Once complete, the water reclamation plant will be able to treat between 70,000 and 100,000 gallons of wastewater per day and serve the ilani casino-resort, which is expected to open in April of 2017. Eventually, the plant will serve a hotel and convention center — both part of the ilani casino-resort project — and the Cowlitz Indian Tribe’s new headquarters.
Michael Ollivant, a project design and consulting engineer with Parametrix, Inc., the company designing the water reclamation plant, said earlier this year that the new wastewater treatment plant is “a very robust system” that exceeds the minimum requirement for the Environmental Protection Agency’s wastewater permitting process.
Parametrix has designed similar projects throughout Washington, including the Nisqually Indian Tribe’s environmentally conscious, “zero waste” plant, which Cowlitz Indian Tribe Chairman Bill Iyall says is the “sister project” to the Cowlitz tribe’s water reclamation facility.

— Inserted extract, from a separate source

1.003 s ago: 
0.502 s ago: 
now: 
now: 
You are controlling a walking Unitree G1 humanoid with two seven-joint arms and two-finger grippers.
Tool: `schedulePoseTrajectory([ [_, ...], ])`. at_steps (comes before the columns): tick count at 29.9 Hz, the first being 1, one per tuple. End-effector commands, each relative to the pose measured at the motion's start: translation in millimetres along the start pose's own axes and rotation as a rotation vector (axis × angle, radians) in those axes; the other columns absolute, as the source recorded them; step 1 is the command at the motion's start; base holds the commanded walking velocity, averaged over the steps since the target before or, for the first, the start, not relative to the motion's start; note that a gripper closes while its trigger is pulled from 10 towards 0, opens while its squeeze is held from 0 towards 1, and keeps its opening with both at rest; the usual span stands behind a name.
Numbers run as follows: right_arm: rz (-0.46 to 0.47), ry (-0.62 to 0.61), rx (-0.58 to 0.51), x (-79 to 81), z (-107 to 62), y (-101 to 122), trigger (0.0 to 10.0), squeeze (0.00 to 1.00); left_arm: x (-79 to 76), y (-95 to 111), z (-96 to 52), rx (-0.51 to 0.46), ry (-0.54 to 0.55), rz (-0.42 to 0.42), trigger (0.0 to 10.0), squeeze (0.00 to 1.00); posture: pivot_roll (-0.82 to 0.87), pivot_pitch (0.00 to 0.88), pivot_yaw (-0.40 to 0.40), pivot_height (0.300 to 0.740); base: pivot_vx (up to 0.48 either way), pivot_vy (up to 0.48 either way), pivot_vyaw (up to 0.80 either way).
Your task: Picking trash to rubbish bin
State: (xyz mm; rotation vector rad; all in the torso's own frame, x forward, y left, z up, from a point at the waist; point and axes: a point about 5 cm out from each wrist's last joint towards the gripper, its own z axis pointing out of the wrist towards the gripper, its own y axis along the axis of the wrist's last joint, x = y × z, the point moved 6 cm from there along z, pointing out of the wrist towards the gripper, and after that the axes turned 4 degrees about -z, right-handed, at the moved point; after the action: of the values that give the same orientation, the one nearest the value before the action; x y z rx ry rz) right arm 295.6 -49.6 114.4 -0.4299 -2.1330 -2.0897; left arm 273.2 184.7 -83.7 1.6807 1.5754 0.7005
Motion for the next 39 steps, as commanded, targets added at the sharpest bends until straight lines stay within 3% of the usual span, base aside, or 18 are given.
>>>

Using membrane technology, the plant essentially takes wastewater back to drinking water standards before injecting the clean water 120 feet into the ground via a Class V injection well, where the water will pass through even more filtration before entering the groundwater system.
Ollivant says the technology at the Cowlitz wastewater treatment plant is “very advanced” and at a level that is “much higher than most municipalities have.”